Sampo Oyj: Proposals of Sampo plc's Board of Directors and its Committees to the Annual General Meeting

SAMPO PLC STOCK EXCHANGE RELEASE 10 February 2016 at 11.00 am

Proposals of Sampo plc's Board of Directors and its Committees to the Annual
General Meeting

Sampo plc's Board of Directors has decided to summon the Annual General
Meeting for 21 April 2016. The notice of Annual General Meeting will be
published on 10 February 2016 and registration will commence on 11 February
2016. The Board of Directors and its committees have made the following
proposals to the Annual General Meeting.

- Proposal of the Board of Directors for Distribution of Profit

- Proposal of the Nomination and Compensation Committee for the Remuneration
of the Members of the Board of Directors

- Proposal of the Nomination and Compensation Committee for the Number of
Members of the Board of Directors and the Members of the Board of Directors

- Proposal of the Audit Committee for the Remuneration of the Auditor

- Proposal of the Audit Committee for the Election of the Auditor

- Proposal of the Board of Directors for Authorization to Decide on the
Repurchase of the Company's Own Shares

The Board proposes to the Annual General Meeting a dividend of EUR 2.15 per
share and an authorization for the Board to decide on repurchasing a maximum
of 50,000,000 Sampo A shares using funds available for profit distribution.

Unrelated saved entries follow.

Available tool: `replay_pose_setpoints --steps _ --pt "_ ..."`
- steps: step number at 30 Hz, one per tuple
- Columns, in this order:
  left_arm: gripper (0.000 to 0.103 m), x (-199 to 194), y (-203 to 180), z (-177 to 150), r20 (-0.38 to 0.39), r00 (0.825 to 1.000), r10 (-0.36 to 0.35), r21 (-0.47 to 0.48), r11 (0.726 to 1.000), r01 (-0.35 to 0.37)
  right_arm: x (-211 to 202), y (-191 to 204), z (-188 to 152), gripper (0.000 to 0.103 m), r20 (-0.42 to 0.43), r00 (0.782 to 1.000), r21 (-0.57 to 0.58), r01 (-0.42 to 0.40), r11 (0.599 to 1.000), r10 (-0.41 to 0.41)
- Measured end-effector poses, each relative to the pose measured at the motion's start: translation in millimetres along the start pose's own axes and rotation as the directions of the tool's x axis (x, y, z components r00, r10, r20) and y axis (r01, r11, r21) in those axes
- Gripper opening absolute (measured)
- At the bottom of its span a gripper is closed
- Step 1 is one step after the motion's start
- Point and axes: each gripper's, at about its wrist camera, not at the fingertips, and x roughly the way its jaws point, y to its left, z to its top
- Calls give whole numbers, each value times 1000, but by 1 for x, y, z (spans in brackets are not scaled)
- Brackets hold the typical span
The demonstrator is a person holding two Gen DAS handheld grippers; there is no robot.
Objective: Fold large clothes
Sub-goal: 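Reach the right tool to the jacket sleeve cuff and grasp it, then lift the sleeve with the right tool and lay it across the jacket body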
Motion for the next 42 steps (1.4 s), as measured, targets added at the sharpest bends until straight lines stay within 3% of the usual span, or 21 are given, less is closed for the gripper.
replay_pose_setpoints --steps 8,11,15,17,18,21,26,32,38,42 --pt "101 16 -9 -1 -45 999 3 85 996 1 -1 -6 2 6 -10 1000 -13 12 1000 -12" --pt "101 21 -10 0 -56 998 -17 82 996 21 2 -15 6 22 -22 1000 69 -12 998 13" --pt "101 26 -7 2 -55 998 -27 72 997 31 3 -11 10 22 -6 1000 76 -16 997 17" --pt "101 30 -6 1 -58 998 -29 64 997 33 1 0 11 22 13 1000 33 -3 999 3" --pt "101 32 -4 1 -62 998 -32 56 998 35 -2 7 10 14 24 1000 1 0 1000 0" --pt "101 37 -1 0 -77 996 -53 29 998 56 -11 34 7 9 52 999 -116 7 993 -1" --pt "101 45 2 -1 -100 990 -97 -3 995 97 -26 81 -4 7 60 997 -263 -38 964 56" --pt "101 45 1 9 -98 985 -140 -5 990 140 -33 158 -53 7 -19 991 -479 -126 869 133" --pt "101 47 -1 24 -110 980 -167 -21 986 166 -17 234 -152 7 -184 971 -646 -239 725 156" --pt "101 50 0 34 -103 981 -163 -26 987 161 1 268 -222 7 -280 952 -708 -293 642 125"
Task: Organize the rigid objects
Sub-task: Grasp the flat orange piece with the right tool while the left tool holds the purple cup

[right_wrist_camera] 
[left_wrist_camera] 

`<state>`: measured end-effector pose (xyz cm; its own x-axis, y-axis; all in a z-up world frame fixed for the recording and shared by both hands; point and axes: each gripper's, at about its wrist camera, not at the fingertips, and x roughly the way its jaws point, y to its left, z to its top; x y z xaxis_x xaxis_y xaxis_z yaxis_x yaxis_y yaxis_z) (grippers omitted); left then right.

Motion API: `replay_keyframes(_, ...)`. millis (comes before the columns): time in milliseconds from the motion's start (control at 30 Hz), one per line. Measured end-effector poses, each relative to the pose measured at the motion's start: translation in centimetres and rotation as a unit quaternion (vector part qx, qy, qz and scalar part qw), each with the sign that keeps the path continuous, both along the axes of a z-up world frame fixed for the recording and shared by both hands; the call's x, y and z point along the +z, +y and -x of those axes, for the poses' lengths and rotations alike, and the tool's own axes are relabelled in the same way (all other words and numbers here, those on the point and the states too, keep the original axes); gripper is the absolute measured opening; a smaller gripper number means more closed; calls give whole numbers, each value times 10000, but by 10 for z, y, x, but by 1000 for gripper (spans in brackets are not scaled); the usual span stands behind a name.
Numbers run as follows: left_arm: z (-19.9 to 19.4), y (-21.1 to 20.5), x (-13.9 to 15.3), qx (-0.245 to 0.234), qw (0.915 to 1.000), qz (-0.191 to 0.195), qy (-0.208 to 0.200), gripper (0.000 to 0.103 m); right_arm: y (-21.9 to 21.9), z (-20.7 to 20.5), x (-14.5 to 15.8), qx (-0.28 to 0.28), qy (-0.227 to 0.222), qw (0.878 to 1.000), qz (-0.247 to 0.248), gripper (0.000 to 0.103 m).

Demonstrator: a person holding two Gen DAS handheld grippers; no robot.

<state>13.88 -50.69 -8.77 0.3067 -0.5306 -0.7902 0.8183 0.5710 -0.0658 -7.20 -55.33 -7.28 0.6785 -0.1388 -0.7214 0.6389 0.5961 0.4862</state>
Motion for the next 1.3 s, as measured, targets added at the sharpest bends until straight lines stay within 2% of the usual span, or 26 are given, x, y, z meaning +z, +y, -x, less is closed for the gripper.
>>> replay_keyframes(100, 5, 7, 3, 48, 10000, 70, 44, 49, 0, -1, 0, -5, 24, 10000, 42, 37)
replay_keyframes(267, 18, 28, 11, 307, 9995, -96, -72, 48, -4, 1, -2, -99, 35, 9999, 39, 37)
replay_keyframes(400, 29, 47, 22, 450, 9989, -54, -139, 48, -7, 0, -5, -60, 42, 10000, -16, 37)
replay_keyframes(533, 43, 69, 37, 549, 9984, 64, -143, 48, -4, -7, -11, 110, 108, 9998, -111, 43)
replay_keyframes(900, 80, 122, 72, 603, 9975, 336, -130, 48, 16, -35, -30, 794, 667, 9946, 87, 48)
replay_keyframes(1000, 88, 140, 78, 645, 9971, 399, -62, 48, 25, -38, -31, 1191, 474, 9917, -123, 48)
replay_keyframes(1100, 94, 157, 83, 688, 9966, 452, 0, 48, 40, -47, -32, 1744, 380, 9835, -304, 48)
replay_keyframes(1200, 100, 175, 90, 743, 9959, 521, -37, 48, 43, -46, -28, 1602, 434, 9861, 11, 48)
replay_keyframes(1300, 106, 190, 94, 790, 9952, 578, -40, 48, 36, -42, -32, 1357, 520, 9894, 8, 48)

The Nomination and Compensation Committee of the Board of Directors proposes
to the Annual General Meeting that the number of members remains unchanged
and eight members be elected to the Board. The Nomination and Compensation
Committee of the Board of Directors proposes that the current members of the
Board Jannica Fagerholm, Adine Grate Axén, Veli-Matti Mattila, Risto Murto,
Eira Palin-Lehtinen, Per Arthur Sørlie and Björn Wahlroos are re-elected for
a term continuing until the close of the next Annual General Meeting. Of the
current members Anne Brunila is not available for re-election. The Committee
proposes that Christian Clausen be elected as a new member to the Board.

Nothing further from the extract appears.